Overall, I compliment the Minister and the Department on the number of people who have been taken out of rough sleeping and hostel-type accommodation. I have seen first-hand, and in my own experience, the number of people who were recently in receipt of local authority housing and have been accommodated. This is very welcome. I also pay tribute to the staff who work in the accommodation and in the emergency centres. During winter, near to where I live, I was aware of a hostel for families at one end and emergency accommodation at the other. While there are issues sometimes, people were able to go in and get a bed for the night. It was very welcome that people were not rough sleeping.

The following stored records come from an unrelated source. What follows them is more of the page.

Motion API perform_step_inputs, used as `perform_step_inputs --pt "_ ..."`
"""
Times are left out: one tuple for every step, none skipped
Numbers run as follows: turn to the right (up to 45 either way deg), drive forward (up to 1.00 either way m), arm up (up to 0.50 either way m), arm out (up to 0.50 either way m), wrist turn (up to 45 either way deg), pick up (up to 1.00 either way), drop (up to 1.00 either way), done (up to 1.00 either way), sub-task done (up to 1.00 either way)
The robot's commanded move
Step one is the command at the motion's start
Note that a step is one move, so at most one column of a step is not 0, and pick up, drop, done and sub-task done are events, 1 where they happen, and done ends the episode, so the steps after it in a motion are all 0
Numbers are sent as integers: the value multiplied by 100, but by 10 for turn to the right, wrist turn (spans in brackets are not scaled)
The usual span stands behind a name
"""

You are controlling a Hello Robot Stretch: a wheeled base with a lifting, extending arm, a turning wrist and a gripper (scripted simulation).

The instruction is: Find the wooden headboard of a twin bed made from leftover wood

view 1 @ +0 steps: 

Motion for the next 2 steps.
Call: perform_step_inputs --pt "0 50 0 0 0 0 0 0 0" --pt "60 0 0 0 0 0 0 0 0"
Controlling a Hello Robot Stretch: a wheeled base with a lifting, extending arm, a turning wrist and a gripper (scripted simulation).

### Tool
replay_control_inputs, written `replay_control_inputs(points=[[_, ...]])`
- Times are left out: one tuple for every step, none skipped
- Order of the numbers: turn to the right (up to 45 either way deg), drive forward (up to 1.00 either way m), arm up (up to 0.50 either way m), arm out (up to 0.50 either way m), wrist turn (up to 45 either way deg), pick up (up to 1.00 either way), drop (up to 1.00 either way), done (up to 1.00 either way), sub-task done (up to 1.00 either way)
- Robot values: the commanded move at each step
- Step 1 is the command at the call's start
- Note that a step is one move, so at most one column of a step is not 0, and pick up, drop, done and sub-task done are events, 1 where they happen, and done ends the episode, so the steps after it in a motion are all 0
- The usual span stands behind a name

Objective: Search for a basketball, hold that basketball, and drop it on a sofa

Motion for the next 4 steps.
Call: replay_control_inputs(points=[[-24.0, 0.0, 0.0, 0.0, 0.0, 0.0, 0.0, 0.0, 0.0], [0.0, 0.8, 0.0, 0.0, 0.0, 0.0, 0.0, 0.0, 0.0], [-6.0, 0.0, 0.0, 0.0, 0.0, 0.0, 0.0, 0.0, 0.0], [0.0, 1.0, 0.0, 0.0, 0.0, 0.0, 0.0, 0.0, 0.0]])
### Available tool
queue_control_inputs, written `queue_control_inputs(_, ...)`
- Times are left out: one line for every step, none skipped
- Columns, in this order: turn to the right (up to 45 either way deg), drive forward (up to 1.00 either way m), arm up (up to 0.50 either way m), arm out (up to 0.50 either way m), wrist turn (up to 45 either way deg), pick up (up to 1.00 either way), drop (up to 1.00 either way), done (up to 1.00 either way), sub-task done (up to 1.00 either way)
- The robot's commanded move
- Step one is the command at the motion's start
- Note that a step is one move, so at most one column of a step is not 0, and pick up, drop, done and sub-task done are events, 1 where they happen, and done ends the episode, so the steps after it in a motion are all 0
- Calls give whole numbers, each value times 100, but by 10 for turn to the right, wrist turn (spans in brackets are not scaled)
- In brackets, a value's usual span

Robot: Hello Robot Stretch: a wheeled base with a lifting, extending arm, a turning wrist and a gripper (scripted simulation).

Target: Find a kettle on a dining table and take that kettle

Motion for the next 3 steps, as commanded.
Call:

A group in Limerick will be building modular and wooden-framed houses under a regeneration scheme. I invite the Minister to come down and look at what they are proposing. The idea came from the United States of America. The group has come back here and will team up with the regeneration agency in Limerick with regard to the fast supply of houses. It would be well worth the Minister's while to visit the next time he is in Limerick.

The Minister, Deputy Murphy, has 13 minutes if he wishes to avail of it.

I think I definitely have to as I have nine or ten pages of notes here. I would like to respond to everyone if I may in the time available. I thank all the Senators for their contributions. We will be back here talking about housing because it will continue to be an issue until we have actually managed to stabilise the housing sector, bring along the supply we have provided for with regard to taxpayers' money and deal with the different supports we have put in place to help ramp up the private supply.

Senator Murnane O'Connor raised the issue of builders and the people who might do the work. As I said in my opening statement, the number of people working in construction has increased. The number of construction projects has increased so more builders are required. We are also seeing new technologies being availed of, especially in residential developments. This is in modular, pre-cast and pre-fabricated homes that happen off site.

Apprenticeships are the biggest issue.

As we ramp up supply, it does not necessarily mean that we will need the same number of individuals as we have done in the past. We can take advantage of new technologies. Of course we still need people and a scheme in my area has been quite successful in training people and in taking them from long-term unemployment, and even some people who had been homeless, into working jobs. They did this in a matter of weeks and trained them in the basic skills. I went to visit them for their graduation ceremony. It is a small enough throughput of maybe ten to 14 people in each class, but it does work and it produces results. Every additional body is definitely necessary. A new group is being put in place in the context of Project Ireland 2040 to monitor the needs around skills and everything else as investment ramps up massively across the economy, not just in house building. We will be keeping a very close eye on that and the Construction Industry Federation will sit on that new group.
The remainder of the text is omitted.